Using the listing below, report each line holding the string "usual".

====

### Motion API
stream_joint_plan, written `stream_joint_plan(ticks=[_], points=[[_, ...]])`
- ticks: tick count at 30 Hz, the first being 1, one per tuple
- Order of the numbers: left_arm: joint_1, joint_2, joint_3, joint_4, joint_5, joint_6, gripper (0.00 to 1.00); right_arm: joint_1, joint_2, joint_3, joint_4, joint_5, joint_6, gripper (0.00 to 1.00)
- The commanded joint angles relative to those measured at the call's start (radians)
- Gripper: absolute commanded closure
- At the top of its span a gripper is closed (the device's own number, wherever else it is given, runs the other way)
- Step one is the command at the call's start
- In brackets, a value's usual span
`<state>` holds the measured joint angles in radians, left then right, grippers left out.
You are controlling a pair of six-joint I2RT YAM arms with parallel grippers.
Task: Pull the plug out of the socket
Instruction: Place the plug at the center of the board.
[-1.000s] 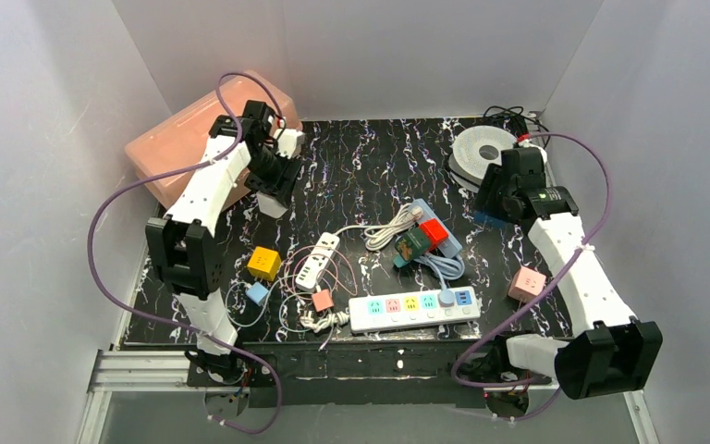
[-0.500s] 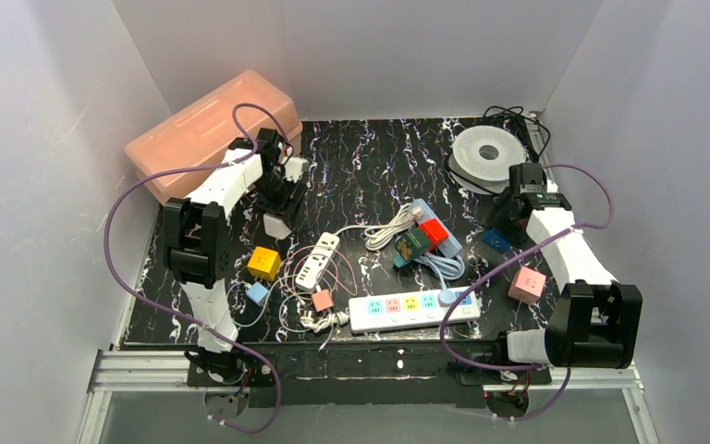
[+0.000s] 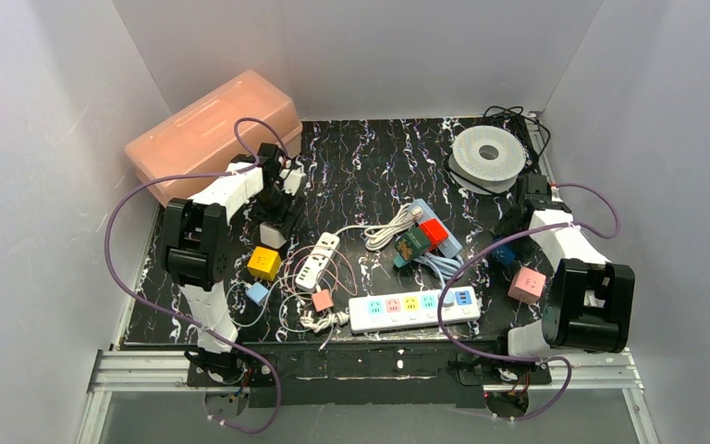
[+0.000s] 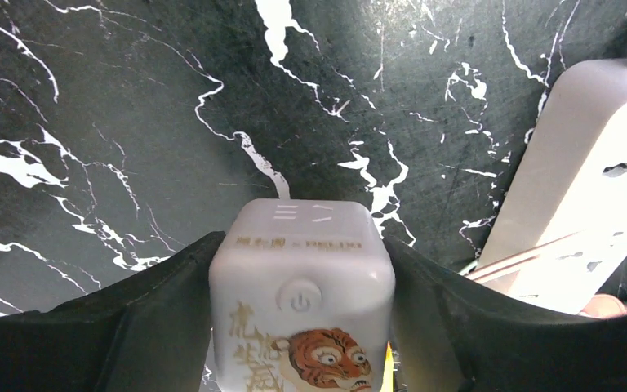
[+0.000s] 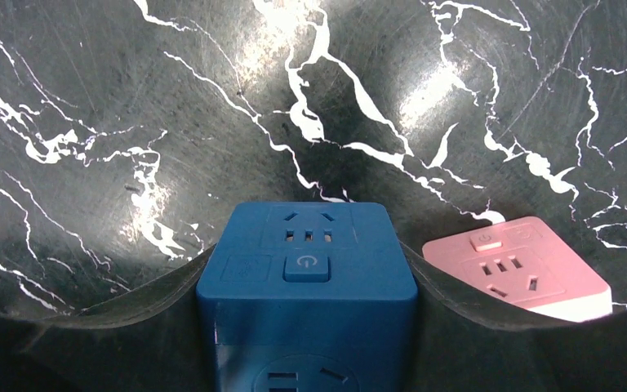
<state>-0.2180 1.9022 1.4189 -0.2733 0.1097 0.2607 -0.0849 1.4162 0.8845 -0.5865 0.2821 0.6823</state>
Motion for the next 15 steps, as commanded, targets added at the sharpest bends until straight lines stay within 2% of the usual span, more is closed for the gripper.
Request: stream_joint_plan(ticks=[1, 4, 6, 7, 8, 10, 15], points=[[-0.001, -0.071, -0.038, -0.054, -0.019, 0.014, 0.26, -0.013, 0.033, 0.004, 0.046, 0.042, 0.037, 0.77], [0.000, -0.086, -0.039, -0.063, 0.002, 0.009, 0.03, -0.022, 0.065, 0.009, 0.038, 0.030, 0.032, 0.70], [-0.001, -0.103, -0.036, -0.073, 0.020, 0.008, 0.02, -0.022, 0.074, 0.008, 0.038, 0.028, 0.026, 0.61], [-0.001, -0.113, -0.031, -0.081, 0.029, 0.010, 0.02, -0.022, 0.077, 0.011, 0.034, 0.029, 0.025, 0.54], [-0.001, -0.120, -0.023, -0.096, 0.040, 0.012, 0.02, -0.022, 0.079, 0.015, 0.027, 0.031, 0.026, 0.41], [-0.001, -0.138, 0.007, -0.143, 0.068, 0.019, 0.02, -0.022, 0.076, 0.027, 0.005, 0.043, 0.033, 0.27], [-0.001, -0.205, 0.085, -0.266, 0.166, 0.046, 0.02, -0.022, 0.030, 0.054, -0.024, 0.057, 0.000, 0.18]])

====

▶ [RESULT FOR THIS EXERCISE]
- In brackets, a value's usual span
Motion for the next 15 steps, as commanded, targets added at the sharpest bends until straight lines stay within 2% of the usual span, more is closed for the gripper.

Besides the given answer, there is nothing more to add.